== PROMPT ==
Please output the full listing, character for character.
= = =
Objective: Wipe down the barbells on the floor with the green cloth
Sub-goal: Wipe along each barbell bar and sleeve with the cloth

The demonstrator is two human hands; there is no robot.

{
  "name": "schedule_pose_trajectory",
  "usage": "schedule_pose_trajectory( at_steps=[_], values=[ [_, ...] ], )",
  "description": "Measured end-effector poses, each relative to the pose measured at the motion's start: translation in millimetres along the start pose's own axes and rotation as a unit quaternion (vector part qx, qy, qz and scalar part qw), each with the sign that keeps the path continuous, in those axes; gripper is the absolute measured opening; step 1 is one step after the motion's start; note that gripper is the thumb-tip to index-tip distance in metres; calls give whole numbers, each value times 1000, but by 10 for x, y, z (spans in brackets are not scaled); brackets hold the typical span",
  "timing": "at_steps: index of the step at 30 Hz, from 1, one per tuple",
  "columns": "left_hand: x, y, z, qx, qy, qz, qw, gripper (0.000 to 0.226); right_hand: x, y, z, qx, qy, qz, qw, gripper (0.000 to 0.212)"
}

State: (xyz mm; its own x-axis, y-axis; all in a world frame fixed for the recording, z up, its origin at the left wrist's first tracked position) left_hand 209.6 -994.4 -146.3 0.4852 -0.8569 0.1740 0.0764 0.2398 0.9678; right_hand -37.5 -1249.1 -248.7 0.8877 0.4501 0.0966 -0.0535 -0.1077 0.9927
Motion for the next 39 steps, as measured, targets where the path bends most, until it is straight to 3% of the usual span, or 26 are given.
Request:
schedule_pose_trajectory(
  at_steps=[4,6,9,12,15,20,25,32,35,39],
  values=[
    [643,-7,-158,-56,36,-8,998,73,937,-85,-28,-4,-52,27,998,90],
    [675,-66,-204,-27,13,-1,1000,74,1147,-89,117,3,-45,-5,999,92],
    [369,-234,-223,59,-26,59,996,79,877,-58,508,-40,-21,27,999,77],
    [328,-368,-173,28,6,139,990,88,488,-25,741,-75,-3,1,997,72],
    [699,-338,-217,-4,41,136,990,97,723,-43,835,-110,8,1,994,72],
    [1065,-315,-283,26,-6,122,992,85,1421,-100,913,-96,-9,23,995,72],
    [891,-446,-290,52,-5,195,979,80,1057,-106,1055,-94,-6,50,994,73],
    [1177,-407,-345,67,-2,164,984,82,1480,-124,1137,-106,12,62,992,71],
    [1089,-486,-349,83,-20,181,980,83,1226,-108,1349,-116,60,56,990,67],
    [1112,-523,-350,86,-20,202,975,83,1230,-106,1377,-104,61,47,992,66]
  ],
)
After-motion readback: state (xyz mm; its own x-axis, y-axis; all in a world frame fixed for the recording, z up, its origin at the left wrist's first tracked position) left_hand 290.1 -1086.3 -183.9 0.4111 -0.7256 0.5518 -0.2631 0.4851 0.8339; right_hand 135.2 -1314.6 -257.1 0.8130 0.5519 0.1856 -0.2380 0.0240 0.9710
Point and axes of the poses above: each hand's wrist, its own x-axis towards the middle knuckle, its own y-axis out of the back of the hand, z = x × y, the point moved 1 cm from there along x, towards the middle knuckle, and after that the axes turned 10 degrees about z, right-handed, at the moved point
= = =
== TASK RESULT ==
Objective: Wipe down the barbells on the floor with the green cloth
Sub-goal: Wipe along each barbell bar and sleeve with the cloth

The demonstrator is two human hands; there is no robot.

{
  "name": "schedule_pose_trajectory",
  "usage": "schedule_pose_trajectory( at_steps=[_], values=[ [_, ...] ], )",
  "description": "Measured end-effector poses, each relative to the pose measured at the motion's start: translation in millimetres along the start pose's own axes and rotation as a unit quaternion (vector part qx, qy, qz and scalar part qw), each with the sign that keeps the path continuous, in those axes; gripper is the absolute measured opening; step 1 is one step after the motion's start; note that gripper is the thumb-tip to index-tip distance in metres; calls give whole numbers, each value times 1000, but by 10 for x, y, z (spans in brackets are not scaled); brackets hold the typical span",
  "timing": "at_steps: index of the step at 30 Hz, from 1, one per tuple",
  "columns": "left_hand: x, y, z, qx, qy, qz, qw, gripper (0.000 to 0.226); right_hand: x, y, z, qx, qy, qz, qw, gripper (0.000 to 0.212)"
}

State: (xyz mm; its own x-axis, y-axis; all in a world frame fixed for the recording, z up, its origin at the left wrist's first tracked position) left_hand 209.6 -994.4 -146.3 0.4852 -0.8569 0.1740 0.0764 0.2398 0.9678; right_hand -37.5 -1249.1 -248.7 0.8877 0.4501 0.0966 -0.0535 -0.1077 0.9927
Motion for the next 39 steps, as measured, targets where the path bends most, until it is straight to 3% of the usual span, or 26 are given.
Request:
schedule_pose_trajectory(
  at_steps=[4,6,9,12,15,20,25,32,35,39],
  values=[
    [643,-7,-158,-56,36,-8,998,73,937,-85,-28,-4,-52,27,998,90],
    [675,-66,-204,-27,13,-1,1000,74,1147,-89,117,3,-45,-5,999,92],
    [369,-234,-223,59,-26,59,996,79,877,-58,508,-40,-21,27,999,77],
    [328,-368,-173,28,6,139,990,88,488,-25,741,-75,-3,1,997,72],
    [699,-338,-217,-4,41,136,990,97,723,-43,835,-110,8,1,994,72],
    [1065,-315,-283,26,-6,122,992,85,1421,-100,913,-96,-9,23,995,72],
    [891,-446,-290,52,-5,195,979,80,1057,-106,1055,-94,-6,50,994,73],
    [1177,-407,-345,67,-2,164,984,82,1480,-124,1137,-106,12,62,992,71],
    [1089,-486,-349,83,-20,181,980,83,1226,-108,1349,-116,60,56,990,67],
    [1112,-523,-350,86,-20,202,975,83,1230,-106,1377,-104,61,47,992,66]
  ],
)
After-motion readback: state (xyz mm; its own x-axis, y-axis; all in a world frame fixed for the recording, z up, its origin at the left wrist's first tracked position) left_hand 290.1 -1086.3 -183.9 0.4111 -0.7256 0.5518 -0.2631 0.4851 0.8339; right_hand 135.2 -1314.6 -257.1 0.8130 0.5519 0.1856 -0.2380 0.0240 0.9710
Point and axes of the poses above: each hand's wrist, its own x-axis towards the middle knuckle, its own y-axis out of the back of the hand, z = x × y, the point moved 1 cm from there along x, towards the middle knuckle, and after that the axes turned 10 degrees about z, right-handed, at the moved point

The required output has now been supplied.